I walk this seven f*cking miles, looking at my idiot classmates and peers enjoying themselves, and I'm just straight up visibly morose. Like, quietly, aggressively, seething. Someone asks me what the f*ck was my problem and i ask him how does he think we're getting back to camp? I could see the gears in his brain clicking, slowly putting the sh*t together. Dude got wide eyed and immediately got as morose as i was. We had to walk that seven miles back, all f*cking uphill. No one had put that together. These f*cking idiots were running downhill, talking about surprise this and surprise that, and I'm just like, "Yeah, stupid, you're gonna get a surprise alright."

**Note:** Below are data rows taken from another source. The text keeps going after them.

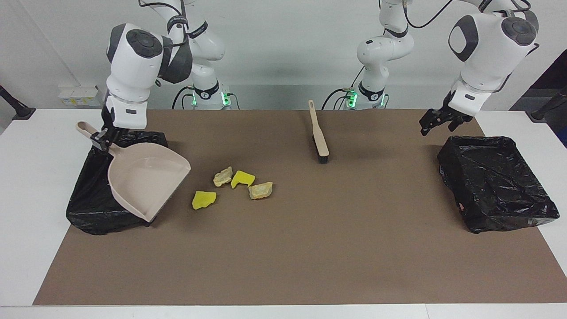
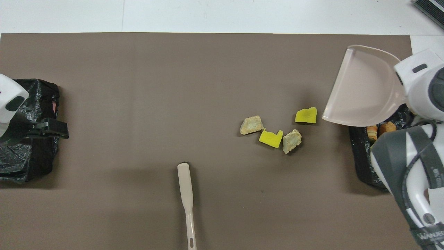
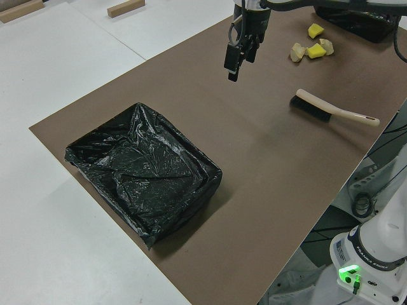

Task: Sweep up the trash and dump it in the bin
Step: 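Return the empty dustpan to the table center with the right gripper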

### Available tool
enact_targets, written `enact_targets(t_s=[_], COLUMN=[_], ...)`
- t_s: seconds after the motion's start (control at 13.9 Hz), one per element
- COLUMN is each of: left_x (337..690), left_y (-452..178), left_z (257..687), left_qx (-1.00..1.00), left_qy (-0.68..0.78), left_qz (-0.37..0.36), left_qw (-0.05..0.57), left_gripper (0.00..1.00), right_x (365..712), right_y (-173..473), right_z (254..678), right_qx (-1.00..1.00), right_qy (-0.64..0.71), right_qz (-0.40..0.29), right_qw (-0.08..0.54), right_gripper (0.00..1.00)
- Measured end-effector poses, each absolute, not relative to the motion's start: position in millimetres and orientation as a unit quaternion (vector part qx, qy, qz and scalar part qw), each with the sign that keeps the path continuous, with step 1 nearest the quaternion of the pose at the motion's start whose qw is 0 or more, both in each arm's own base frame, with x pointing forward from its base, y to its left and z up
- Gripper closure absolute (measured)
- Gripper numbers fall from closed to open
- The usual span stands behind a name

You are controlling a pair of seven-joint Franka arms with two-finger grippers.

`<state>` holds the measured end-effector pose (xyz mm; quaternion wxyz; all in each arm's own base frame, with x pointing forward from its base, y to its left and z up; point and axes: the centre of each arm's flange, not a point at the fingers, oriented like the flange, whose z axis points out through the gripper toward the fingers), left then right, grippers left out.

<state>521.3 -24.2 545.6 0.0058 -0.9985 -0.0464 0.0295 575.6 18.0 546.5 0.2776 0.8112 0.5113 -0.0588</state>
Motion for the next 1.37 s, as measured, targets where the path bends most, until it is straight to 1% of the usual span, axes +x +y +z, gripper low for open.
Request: enact_targets(t_s=[0.14,0.29,0.5,0.65,0.79,1.08,1.22,1.37], left_x=[521.6,523.4,528.6,530.4,530.8,538.7,541.6,542.4], left_y=[-31.7,-36.9,-46.3,-52.7,-62.1,-64.7,-48.8,-33.3], left_z=[546.6,549.9,555.5,556.0,556.1,558.1,558.3,558.1], left_qx=[-0.999,-0.999,-0.999,-0.999,-0.999,-0.998,-0.998,-0.997], left_qy=[-0.041,-0.039,-0.032,-0.027,-0.031,-0.051,-0.064,-0.077], left_qz=[0.027,0.023,0.017,0.016,0.016,0.015,0.017,0.019], left_qw=[0.001,-0.007,-0.014,-0.015,-0.016,-0.020,-0.022,-0.025], left_gripper=[0.00,0.00,0.00,0.00,0.00,0.00,0.00,0.00], right_x=[576.0,583.5,608.8,625.3,633.5,632.2,628.1,626.8], right_y=[71.1,123.6,200.8,245.4,291.6,383.1,425.7,450.7], right_z=[548.3,541.9,521.8,508.1,496.2,445.6,416.9,394.9], right_qx=[0.851,0.886,0.927,0.950,0.967,0.985,0.991,0.995], right_qy=[0.461,0.405,0.317,0.259,0.200,0.111,0.070,0.039], right_qz=[-0.013,0.013,0.048,0.066,0.077,0.080,0.085,0.082], right_qw=[0.251,0.225,0.196,0.164,0.141,0.100,0.078,0.046], right_gripper=[0.69,0.69,0.69,0.69,0.69,0.69,0.69,0.69])
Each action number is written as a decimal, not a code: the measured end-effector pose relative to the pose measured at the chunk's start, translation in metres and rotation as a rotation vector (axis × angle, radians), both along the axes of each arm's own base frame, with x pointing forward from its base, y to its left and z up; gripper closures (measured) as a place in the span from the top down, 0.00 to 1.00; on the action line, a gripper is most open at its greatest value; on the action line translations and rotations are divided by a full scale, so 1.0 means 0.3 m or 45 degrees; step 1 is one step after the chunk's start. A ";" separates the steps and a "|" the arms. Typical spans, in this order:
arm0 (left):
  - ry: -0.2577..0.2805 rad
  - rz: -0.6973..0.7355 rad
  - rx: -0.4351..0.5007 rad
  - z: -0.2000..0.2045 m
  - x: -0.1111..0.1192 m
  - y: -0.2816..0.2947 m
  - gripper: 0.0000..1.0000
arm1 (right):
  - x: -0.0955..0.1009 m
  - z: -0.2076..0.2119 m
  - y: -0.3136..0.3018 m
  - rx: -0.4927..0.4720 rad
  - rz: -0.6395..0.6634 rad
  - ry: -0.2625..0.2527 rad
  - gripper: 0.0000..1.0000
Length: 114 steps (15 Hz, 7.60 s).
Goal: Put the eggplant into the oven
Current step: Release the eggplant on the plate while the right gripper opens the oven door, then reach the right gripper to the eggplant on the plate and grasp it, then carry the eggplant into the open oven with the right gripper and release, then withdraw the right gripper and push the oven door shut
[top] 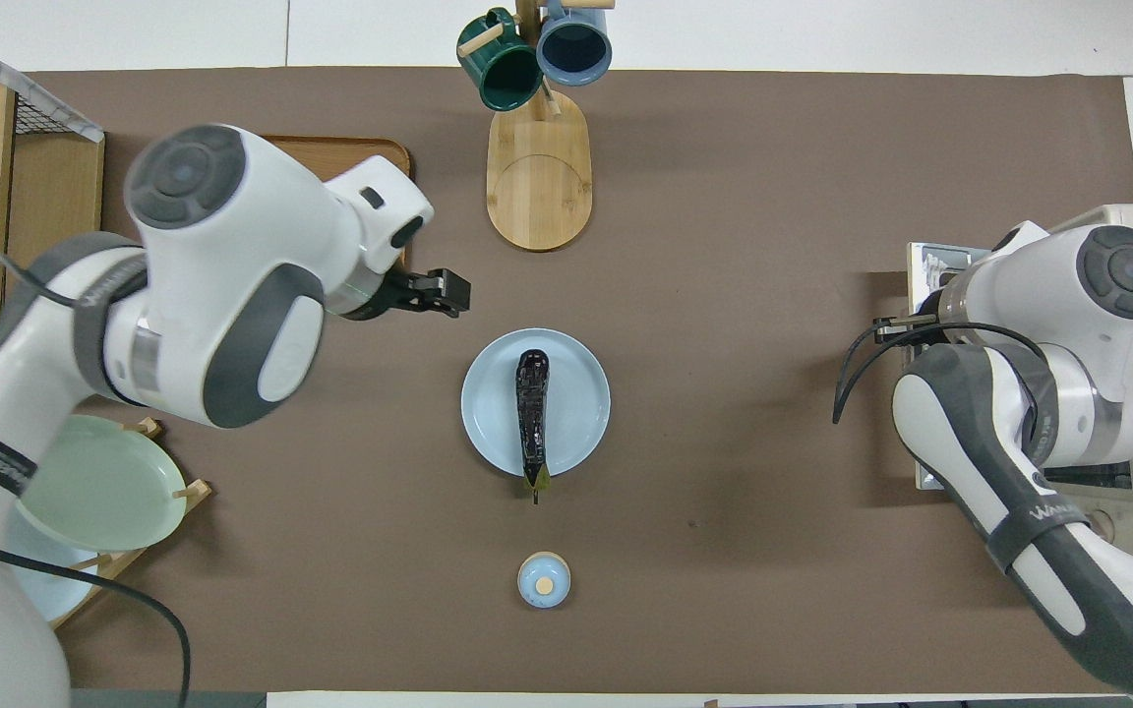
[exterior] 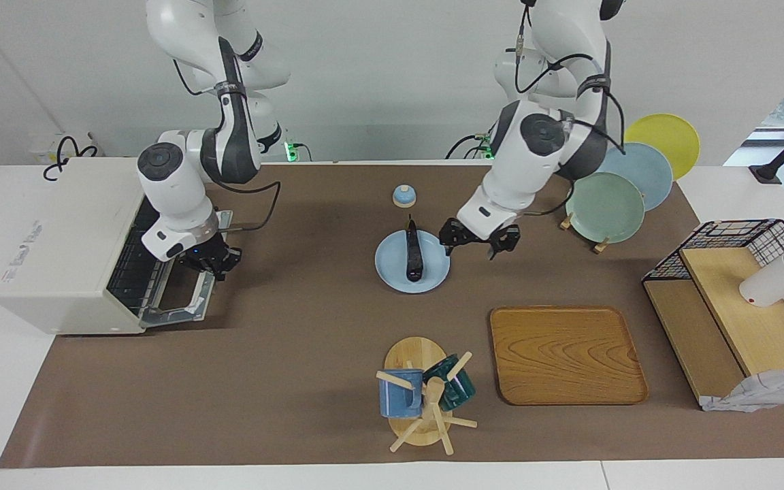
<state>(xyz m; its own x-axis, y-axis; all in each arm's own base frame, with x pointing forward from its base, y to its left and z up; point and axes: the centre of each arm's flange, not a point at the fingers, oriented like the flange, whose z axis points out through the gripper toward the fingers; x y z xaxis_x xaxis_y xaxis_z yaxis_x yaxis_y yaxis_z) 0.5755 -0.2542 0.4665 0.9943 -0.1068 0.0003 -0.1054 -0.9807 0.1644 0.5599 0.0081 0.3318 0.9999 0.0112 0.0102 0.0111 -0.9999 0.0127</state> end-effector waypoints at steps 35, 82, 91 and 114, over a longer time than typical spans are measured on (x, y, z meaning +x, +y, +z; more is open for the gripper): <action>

So we get to the end of this hike and the surprise is; a waterfall. It was a waterfall and a little stream with kind of a mild  current. Everyone was like, the f*ck? The counselors tell us we can swim and the entire f*cking class jumps in. I'm just standing there, hot. Counselor looks over and says, "What's the matter? you don't want to get wet?" No, b*tch, i can't swim. I just walked seven whole ass miles, in this California summer heat, just to WATCH someone else, have fun in the water. AND we still have the seven mile trek back, all uphill. F*ck, you! While everyone is splashing about, the counselors tell us there's gold in the stream and everyone starts looking. I can't, because of the drowning, so I just have to watch everyone engage in a literal treasure hunt. A girl I know finds an actual gold nugget. She took the deep dive and came up with the booty. We later found out it was worth about six hundred dollars in 1996 money. Bro, I blew a f*cking gasket.
I don't really remember what else happened, it was like twenty-five years ago, but I do remember having a bad time. It was the worst, for all of the reasons. Cougar murder, all of these unnecessary hikes, incredibly minimal interaction with the girls during the day, stupid boy hierarchy during the night; It's just counter intuitive to everything that I'm about. I don't know how kids do summer camp. I was only out there in a facsimile of that sh*t for three days and couldn't get on the bus home fast enough.